# Exercise description
Begin at the line below that has "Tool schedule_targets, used" and stop after the line that has "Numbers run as". Please restate only those lines, word for word.

---- Recorded data

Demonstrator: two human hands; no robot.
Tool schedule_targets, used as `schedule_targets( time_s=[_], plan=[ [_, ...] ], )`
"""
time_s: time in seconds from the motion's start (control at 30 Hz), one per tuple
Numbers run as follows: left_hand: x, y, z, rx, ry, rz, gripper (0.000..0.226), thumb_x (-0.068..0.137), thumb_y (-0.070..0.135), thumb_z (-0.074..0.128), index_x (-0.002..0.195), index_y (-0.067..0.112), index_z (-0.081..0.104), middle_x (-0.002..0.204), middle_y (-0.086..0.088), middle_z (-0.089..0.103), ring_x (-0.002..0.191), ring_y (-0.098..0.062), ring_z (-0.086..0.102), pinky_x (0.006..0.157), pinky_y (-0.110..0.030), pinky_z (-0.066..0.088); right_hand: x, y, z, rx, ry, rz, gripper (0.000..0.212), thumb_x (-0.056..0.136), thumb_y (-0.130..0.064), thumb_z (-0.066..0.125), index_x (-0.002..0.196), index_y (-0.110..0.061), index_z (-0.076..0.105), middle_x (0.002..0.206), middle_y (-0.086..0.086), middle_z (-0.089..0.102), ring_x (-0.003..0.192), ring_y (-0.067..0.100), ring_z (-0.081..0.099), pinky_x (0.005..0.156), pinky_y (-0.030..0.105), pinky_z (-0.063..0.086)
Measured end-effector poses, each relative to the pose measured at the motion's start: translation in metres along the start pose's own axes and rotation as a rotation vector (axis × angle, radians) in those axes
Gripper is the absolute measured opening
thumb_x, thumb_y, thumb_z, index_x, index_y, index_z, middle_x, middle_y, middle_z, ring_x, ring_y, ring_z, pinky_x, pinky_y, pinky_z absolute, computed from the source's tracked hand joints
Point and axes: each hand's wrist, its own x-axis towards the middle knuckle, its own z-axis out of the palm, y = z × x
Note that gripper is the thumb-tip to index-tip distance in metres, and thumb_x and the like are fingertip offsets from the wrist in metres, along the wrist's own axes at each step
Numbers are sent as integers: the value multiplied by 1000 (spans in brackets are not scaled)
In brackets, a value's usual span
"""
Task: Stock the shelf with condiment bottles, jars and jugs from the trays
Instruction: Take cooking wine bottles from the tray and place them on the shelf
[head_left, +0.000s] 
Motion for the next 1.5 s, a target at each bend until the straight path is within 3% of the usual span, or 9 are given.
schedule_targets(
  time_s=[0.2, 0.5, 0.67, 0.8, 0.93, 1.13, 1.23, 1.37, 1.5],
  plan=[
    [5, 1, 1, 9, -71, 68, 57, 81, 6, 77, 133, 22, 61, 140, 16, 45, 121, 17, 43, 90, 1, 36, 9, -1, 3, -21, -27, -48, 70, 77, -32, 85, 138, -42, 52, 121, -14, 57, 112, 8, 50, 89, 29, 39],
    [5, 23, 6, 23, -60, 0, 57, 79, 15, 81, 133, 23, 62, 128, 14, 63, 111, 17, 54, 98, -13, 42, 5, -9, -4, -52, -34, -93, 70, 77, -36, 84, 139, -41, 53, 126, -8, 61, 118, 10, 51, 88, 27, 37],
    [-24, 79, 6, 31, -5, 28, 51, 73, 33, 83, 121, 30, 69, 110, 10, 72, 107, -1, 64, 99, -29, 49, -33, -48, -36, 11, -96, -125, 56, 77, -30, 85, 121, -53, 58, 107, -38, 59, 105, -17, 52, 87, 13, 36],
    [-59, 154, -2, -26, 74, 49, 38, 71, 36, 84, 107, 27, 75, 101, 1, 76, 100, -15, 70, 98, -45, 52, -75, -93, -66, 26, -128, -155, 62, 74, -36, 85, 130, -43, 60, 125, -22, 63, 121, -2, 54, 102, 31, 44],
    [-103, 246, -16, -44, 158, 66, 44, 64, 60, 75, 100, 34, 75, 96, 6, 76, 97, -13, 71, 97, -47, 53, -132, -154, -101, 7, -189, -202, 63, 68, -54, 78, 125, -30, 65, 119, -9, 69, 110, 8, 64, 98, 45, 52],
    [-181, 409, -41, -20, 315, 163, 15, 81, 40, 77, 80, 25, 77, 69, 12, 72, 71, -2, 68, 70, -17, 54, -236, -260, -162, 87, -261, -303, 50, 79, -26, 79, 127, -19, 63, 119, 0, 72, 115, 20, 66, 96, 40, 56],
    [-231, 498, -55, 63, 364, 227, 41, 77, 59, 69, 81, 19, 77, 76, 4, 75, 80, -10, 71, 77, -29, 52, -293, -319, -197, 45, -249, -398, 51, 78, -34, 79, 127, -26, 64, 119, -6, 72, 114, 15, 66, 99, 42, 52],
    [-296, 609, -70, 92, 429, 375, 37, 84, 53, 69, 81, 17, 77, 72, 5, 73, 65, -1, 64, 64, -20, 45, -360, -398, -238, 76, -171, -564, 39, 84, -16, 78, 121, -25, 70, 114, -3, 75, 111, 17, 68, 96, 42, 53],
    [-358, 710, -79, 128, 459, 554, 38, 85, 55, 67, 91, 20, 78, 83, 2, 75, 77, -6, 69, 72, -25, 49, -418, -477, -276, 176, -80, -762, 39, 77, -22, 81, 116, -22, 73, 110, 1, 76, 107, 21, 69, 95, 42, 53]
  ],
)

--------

# Answer to the problem
Tool schedule_targets, used as `schedule_targets( time_s=[_], plan=[ [_, ...] ], )`
"""
time_s: time in seconds from the motion's start (control at 30 Hz), one per tuple
Numbers run as follows: left_hand: x, y, z, rx, ry, rz, gripper (0.000..0.226), thumb_x (-0.068..0.137), thumb_y (-0.070..0.135), thumb_z (-0.074..0.128), index_x (-0.002..0.195), index_y (-0.067..0.112), index_z (-0.081..0.104), middle_x (-0.002..0.204), middle_y (-0.086..0.088), middle_z (-0.089..0.103), ring_x (-0.002..0.191), ring_y (-0.098..0.062), ring_z (-0.086..0.102), pinky_x (0.006..0.157), pinky_y (-0.110..0.030), pinky_z (-0.066..0.088); right_hand: x, y, z, rx, ry, rz, gripper (0.000..0.212), thumb_x (-0.056..0.136), thumb_y (-0.130..0.064), thumb_z (-0.066..0.125), index_x (-0.002..0.196), index_y (-0.110..0.061), index_z (-0.076..0.105), middle_x (0.002..0.206), middle_y (-0.086..0.086), middle_z (-0.089..0.102), ring_x (-0.003..0.192), ring_y (-0.067..0.100), ring_z (-0.081..0.099), pinky_x (0.005..0.156), pinky_y (-0.030..0.105), pinky_z (-0.063..0.086)

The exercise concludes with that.